Can you once again paste the trace logs related to revocations (the pastenbin URLs either expired or were removed). Anything around "failed to revoke entry: {{err}}" should help to determine what's causing the revocation to fail before the actual secondary index gets removed.

calvn on 27 Apr 2018

Additionally, would you be able to test on a build based off https://github.com/hashicorp/vault/pull/4465? Using Jeff's changes and issuing revoke-force to remove invalid leases should get the children whose leases cannot be revoked out of the revocation error (unless there is an issue with the revocation of the child token itself, or some other unknown issue).

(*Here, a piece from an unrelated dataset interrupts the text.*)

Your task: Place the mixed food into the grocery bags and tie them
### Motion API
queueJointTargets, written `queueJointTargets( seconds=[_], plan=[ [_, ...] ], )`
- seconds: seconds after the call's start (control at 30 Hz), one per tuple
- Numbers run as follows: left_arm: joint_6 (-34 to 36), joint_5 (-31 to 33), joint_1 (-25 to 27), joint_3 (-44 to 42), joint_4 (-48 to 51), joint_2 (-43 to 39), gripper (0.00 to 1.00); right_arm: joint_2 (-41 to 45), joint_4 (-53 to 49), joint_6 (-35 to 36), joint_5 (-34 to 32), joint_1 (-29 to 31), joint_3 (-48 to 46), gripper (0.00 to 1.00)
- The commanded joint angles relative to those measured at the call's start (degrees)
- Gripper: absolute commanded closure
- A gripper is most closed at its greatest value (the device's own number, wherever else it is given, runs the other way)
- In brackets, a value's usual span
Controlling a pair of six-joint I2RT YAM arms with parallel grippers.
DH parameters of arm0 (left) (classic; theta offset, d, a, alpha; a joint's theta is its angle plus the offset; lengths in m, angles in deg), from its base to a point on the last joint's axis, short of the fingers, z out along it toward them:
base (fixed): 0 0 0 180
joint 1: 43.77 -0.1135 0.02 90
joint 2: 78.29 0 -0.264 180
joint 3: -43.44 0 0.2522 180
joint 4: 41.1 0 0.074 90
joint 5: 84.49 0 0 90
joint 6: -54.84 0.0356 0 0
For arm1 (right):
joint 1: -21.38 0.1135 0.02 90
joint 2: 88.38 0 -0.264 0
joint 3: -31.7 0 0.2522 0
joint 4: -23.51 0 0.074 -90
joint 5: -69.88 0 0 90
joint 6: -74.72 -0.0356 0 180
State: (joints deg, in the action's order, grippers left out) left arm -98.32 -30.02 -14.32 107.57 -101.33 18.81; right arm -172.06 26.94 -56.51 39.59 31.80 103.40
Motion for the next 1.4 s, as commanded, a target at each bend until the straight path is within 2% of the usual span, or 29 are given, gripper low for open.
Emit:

Additionally, there were unnecessary List operations introduced in 0.10.0 that would be reduced with the changes in the branch.

calvn on 27 Apr 2018

@jefferai with regards to the loop, Brian brought up a good point in that an error in ts.revokeSalted(ctx, id) would cause the dfs traversal to exit immediately, so maybe the loop is not occurring in there. However, I was tracing the calls manually and I see that there might be loop happening on interactions between the token store and the expiration manager. There might be checks and breaks in the methods that actually prevents a loop from happening (such as the usage of entry.NumUses in revokeSalted), but I am not completely sure at this point:

m.revokeEntry -> ts.RevokeTree -> ts.revokeTreeSalted -> ts.revokeSalted -> m.RevokeByToken -> m.revokeCommon -> m.revokeEntry

calvn on 27 Apr 2018

From my testing it looks like revokTreeSalted can can cycle, like if a child token was some how the parent of one of the parents. Creating the token entries through the public method prohibited the cycle, but crafting them manual should illustrate it . (Also I don't think we actually have a cycle :p I just noticed it while doing this investigation)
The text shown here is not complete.